Urgent measures in the business and markets sector of the Royal Decree Law 8/2020 for urgent extraordinary measures to tackle the economic and social impact of COVID-19

 

We offer below a summary and a brief analysis of the main measures adopted by the government as a result of COVID-19 relating to the business and markets sector, which are set out in the Royal Decree Law 8/2020 of 17th March which adopts extraordinary measures to deal with the economic and social impact of COVID-19.
The main extraordinary measures for businesses and other legal entities (public and private limited companies and other commercial companies, associations, civil societies, cooperative societies and foundations) have entered into force with effect from 18 March 2020 and will be in force: (a) generally for one month, unless extended by the Government if the State of Alert persists; or (b) those measures which have a fixed duration, for that period. The measures are as follows:
During the period of the state of alert, societies, cooperatives, associations or foundations may hold the sessions of their governing bodies by videoconference even if their statutes do not provide for such a form of meeting. This measure includes the Board of Directors and the General Meeting of Shareholders or Partners, or equivalent bodies in other entities, as well as the delegated commissions and other obligatory or voluntary commissions that the entity may have set up. Bilateral or plurilateral connection in real time with image and sound of the remote attendees must be ensured. Although no indication is given as to how to accredit that the indicated requirements have been met, it is understood that it will be sufficient that whoever issues the minutes and, if applicable, certification of the session states that they have been met. The meeting will be understood to have been held at the registered office.

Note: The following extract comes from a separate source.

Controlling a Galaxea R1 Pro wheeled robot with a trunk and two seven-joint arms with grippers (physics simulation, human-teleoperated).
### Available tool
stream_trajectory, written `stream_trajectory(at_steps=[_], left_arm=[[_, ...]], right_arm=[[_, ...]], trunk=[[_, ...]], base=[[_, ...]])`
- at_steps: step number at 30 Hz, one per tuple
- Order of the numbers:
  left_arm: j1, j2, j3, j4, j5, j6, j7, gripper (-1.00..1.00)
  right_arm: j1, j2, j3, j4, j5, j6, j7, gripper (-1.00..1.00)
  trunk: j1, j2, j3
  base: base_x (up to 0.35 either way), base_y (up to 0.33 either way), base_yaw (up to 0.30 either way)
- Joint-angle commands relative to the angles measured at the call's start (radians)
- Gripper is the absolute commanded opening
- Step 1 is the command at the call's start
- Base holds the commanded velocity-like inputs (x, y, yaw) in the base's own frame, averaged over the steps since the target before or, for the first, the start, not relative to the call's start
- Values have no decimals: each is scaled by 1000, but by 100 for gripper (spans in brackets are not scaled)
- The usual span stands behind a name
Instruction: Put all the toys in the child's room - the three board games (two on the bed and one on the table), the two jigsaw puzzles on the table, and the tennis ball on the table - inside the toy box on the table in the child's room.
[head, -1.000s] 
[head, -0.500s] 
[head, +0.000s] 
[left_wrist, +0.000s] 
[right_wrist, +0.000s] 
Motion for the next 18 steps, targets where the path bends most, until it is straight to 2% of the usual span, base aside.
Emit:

During the period of the state of alarm, societies, cooperatives, associations or foundations may adopt the resolutions of their governing bodies in writing and without a meeting, provided that the president decides to do so or that two of their members request it, even though their statutes do not provide for this form of meeting. It is important to note that the requirements set forth in Article 100 of the Commercial Registry Regulations must be complied with, which includes that this form of adopting resolutions may only be used if no member of the governing body has opposed this procedure.

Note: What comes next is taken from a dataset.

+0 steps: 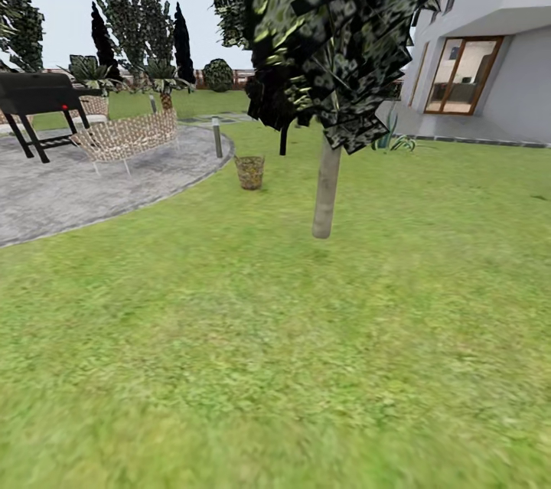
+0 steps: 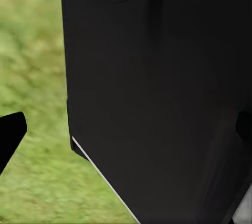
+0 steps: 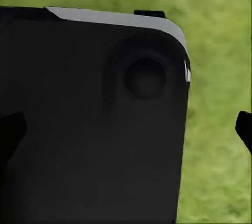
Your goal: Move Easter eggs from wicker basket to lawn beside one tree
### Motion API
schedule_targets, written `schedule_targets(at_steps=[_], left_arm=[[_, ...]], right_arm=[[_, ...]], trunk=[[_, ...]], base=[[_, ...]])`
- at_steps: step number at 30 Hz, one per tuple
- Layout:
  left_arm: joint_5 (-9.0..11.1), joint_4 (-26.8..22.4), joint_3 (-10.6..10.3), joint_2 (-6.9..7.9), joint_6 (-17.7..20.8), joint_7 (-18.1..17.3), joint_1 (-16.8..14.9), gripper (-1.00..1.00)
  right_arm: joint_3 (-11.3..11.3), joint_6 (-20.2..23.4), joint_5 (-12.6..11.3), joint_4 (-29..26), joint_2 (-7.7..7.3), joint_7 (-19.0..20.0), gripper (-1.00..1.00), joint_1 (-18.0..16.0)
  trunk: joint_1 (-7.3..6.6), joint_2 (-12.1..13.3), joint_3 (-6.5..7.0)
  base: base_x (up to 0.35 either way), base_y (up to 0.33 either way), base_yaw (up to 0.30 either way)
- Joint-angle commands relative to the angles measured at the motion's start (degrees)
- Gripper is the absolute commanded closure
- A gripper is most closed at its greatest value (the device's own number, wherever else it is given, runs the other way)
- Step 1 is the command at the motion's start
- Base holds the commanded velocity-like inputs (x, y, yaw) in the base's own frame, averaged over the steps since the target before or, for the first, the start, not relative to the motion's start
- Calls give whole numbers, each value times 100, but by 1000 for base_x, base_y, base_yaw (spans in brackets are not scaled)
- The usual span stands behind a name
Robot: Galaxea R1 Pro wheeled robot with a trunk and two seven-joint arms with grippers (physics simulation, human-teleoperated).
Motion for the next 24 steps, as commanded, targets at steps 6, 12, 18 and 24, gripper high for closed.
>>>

The period of three months from the close of the financial year for the formulation of the Annual Accounts of the legal entities that are obliged to do so during the state of alert is suspended, and the period will be extended by three months from the end of the state of alert.

As for the annual accounts already prepared at the date of the declaration of the alarm state, the period for their verification by auditors is extended, when this is obligatory, until two months after the end of the alarm state.

The Ordinary General Meetings for the approval of the Annual Accounts must be held within three months of the date on which the deadline for the preparation of the Annual Accounts expires.
In the case of General Meetings that have been called before the publication of the state of alert and whose date of holding is later than the publication of the state of alert, the administrative body may modify the place and time of the meeting, or may revoke the call, in both cases by means of a notice on the company’s website and, if it does not have one, in the BOE, 48 hours in advance. If the call is revoked, the board of directors must issue the new call within one month of the end of the alarm condition. This rule raises doubts as to how to proceed with the modification or revocation in those cases (relatively numerous among limited companies, for example) in which the entity does not have a website and its articles of association allow for the call of the meeting by means of written communication to each partner, since it seems that such a system would not be valid and there would only be the publication of the notice in the BOE.
The exercising of the rights of separation of the partners is suspended, even if there is legal cause, until the end of the state of alarm (including its extensions).
The deadline for the reinstatement of cooperative members who leave the cooperative during the alarm state is extended to six months after the end of the alarm state.
If the statutory period of duration of the company expires while the state of alert is in force, the full dissolution of the company is deferred until two months after the end of the state of alarm.
Even if, before or during the state of alarm, there is a legal or statutory cause for the dissolution of the company or entity, the period for the administrative body to call the Meeting that must decide on said dissolution is suspended until the end of the state of alarm, at which time said period will be resumed.
If the legal or statutory cause for dissolution of the company or entity occurs during the period of the state of alert, the directors will not be liable for the corporate debts incurred during that period (but, logically, they will be liable for those incurred subsequently).
The period of expiry of registry entries (although not expressly indicated, it is understood that it refers to those of the Commercial Registry) of presentation entries, precautionary notes, mentions, marginal notes and any other registry entries that may be cancelled due to the passage of time is suspended; the periods will resume at the end of the state of alarm.
While the state of alert is in force, neither the debtor who is in a state of insolvency nor the one who has notified the court of the negotiation provided for in Article 5 Bis of the Bankruptcy Law, even if the deadline has expired, will have the duty to request the declaration of bankruptcy.
Until two months after the end of the state of alert, the judges will not admit for consideration the applications for the necessary competition that were submitted during that state or that are submitted during those two months. If an application for voluntary competition has been submitted, it will be admitted for processing, with preference, even if it is submitted at a later date.
The Royal Decree also establishes certain measures applicable only to listed companies.